**What you should do**
In the entries that follow, the line with "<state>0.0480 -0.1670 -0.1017" opens the range and the line with "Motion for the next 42" closes it; repeat that range exactly, both lines included.

**Data for analysis**
◆ ◆ ◆ ◆

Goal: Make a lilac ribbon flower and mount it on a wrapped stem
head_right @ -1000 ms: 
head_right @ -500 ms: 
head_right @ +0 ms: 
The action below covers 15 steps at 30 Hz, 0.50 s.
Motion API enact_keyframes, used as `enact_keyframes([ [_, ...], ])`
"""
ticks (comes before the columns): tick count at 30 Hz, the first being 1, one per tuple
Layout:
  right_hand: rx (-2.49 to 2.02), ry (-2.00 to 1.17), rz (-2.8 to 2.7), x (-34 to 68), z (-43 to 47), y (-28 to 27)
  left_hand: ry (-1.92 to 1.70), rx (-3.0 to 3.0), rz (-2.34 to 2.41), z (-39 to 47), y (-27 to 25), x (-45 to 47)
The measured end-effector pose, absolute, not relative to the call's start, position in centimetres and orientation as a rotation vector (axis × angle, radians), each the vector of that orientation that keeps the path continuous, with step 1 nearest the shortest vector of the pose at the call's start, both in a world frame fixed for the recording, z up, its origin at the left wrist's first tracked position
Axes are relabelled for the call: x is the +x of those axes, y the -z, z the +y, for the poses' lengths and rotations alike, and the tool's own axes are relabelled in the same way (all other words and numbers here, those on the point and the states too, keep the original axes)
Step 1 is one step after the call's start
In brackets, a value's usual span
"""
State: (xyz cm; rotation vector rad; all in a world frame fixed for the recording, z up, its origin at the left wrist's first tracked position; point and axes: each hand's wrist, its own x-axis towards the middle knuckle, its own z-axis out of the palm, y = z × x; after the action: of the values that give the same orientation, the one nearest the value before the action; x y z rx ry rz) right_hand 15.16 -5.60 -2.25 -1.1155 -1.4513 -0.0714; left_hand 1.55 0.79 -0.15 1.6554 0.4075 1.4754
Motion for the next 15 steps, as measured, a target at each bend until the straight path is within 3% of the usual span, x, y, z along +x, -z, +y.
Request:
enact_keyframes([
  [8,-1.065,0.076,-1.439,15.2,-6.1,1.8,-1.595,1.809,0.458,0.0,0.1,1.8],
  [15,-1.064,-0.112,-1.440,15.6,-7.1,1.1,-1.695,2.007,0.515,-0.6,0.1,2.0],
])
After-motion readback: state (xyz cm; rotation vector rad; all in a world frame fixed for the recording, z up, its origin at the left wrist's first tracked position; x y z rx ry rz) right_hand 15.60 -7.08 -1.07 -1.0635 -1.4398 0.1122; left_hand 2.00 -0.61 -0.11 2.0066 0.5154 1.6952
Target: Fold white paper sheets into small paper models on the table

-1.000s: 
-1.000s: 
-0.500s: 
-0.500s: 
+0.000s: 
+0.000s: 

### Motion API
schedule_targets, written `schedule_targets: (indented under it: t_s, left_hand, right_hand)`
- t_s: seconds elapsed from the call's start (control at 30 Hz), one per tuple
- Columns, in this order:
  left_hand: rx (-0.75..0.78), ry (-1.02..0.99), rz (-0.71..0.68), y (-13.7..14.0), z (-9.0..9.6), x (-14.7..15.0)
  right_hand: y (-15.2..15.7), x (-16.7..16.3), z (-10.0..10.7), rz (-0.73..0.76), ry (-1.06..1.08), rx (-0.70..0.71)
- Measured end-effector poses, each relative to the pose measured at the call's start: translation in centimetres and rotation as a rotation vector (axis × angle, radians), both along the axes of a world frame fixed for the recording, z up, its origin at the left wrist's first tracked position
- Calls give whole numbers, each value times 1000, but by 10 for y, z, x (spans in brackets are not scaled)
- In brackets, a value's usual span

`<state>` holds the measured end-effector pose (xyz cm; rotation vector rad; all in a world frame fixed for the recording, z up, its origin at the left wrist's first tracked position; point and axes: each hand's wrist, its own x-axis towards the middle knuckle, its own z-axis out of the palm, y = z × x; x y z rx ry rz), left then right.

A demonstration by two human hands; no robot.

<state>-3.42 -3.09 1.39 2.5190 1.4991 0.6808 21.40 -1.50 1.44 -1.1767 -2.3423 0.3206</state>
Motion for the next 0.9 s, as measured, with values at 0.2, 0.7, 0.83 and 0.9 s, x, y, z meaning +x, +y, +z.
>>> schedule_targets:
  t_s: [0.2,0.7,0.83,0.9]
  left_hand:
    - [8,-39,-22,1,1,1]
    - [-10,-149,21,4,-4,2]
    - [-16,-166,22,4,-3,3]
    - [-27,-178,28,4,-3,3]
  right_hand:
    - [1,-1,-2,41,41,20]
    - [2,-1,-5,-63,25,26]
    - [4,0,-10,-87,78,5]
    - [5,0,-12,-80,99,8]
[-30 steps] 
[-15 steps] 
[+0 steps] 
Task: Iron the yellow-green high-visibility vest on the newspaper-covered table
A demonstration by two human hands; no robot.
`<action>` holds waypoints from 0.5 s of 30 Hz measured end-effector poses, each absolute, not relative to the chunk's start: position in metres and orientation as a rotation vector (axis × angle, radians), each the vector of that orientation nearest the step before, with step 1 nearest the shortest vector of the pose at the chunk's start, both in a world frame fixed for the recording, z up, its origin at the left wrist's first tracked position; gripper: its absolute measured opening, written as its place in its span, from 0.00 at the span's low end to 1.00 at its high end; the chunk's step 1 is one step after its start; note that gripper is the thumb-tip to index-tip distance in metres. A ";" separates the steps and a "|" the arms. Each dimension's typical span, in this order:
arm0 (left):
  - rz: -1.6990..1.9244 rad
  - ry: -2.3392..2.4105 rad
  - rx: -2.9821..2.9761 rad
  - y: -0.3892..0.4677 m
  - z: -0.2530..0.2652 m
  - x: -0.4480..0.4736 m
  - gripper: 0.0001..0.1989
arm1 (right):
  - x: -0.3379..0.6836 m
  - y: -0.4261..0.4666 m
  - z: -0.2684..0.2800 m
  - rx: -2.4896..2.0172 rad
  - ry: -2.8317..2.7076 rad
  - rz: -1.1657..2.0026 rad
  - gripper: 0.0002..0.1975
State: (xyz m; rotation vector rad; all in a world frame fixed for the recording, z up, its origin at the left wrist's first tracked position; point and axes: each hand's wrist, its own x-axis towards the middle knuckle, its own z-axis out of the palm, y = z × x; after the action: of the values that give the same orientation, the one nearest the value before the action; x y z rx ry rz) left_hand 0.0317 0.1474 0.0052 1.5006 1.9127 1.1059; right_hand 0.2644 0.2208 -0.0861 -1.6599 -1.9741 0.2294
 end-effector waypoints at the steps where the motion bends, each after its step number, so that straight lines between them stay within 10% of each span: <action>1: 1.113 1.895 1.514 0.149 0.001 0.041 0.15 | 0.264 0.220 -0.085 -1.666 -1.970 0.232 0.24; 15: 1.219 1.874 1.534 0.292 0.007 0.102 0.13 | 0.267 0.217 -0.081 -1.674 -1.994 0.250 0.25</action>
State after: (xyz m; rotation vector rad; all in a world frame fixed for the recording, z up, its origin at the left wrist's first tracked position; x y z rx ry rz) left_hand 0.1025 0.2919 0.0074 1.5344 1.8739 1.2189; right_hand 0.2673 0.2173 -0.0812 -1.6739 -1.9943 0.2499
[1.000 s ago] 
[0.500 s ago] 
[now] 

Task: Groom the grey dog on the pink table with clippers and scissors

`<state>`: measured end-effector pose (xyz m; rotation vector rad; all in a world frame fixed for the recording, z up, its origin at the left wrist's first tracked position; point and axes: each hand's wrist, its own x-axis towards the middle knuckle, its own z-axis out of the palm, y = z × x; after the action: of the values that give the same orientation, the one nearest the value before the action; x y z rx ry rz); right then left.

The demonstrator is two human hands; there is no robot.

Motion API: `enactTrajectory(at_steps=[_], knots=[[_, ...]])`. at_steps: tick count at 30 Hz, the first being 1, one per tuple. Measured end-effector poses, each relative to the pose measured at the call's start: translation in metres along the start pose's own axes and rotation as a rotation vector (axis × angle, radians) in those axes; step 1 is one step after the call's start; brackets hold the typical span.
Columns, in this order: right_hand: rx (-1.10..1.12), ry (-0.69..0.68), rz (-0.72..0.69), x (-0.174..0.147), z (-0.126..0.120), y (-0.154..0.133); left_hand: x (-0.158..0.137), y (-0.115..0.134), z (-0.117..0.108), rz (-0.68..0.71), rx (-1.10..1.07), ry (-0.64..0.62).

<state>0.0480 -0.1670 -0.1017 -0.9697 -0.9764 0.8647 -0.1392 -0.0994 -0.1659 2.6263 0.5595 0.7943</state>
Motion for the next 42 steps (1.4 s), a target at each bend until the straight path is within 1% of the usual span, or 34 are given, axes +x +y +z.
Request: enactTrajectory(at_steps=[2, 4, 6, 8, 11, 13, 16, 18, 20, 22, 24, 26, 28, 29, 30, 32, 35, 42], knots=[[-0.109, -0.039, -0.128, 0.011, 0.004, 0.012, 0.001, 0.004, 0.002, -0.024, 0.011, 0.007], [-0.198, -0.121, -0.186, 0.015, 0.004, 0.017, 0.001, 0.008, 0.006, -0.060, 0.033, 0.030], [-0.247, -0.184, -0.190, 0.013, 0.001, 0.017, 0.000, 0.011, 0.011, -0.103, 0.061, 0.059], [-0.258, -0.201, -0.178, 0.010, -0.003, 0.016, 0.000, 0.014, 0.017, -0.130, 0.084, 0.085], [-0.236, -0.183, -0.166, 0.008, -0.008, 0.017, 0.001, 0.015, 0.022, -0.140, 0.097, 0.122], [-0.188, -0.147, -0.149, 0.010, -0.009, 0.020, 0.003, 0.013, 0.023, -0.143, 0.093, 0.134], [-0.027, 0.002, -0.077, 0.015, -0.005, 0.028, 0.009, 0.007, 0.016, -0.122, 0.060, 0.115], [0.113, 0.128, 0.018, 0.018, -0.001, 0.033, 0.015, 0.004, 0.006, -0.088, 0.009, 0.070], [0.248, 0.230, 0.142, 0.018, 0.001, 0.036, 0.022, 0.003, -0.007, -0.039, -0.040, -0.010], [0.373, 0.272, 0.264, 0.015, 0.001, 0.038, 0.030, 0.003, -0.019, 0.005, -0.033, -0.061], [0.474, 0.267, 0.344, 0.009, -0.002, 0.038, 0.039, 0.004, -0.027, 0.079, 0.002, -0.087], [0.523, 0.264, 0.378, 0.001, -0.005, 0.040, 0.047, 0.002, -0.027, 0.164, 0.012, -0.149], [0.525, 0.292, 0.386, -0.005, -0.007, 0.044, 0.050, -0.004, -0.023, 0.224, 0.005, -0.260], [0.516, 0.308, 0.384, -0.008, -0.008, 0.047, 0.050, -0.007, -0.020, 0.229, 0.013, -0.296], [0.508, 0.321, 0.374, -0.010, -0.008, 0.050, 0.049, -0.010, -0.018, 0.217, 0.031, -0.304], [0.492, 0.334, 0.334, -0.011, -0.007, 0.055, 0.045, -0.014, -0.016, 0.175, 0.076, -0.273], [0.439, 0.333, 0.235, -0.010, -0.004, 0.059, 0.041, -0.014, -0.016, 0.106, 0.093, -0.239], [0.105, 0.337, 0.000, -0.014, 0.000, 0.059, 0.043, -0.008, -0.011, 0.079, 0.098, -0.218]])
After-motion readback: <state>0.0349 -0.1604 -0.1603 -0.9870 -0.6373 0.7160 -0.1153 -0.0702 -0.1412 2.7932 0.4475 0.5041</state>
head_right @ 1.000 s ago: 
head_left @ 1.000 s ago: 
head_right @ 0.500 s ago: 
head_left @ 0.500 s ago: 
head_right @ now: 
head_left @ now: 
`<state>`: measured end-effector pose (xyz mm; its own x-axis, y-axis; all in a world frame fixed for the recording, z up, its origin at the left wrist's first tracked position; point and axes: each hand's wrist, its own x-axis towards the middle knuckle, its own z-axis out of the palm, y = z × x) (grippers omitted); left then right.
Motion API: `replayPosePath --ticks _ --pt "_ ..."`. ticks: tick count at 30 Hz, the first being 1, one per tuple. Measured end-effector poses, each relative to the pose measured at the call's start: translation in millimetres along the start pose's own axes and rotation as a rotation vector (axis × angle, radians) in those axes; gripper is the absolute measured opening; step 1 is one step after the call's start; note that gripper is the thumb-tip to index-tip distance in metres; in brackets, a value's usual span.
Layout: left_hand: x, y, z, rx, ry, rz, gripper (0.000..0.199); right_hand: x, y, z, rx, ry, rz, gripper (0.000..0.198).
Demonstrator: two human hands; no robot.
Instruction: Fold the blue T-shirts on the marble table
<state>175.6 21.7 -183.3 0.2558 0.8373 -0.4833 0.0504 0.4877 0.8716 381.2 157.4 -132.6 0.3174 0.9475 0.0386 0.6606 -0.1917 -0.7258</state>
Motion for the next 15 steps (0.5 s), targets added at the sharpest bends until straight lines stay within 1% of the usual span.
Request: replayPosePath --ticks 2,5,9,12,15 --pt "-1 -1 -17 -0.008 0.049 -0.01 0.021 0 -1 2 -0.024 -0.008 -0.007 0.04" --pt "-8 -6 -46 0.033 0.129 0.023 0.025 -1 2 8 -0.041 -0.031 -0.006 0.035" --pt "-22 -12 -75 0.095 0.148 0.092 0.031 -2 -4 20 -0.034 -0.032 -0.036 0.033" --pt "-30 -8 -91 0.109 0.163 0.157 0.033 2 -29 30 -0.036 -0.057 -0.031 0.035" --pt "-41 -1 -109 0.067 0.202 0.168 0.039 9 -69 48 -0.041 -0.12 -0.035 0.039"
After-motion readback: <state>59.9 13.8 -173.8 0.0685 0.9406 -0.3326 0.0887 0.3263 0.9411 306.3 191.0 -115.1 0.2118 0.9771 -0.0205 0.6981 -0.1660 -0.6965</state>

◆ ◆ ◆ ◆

**Solution**
<state>0.0480 -0.1670 -0.1017 -0.9697 -0.9764 0.8647 -0.1392 -0.0994 -0.1659 2.6263 0.5595 0.7943</state>
Motion for the next 42 steps (1.4 s), a target at each bend until the straight path is within 1% of the usual span, or 34 are given, axes +x +y +z.

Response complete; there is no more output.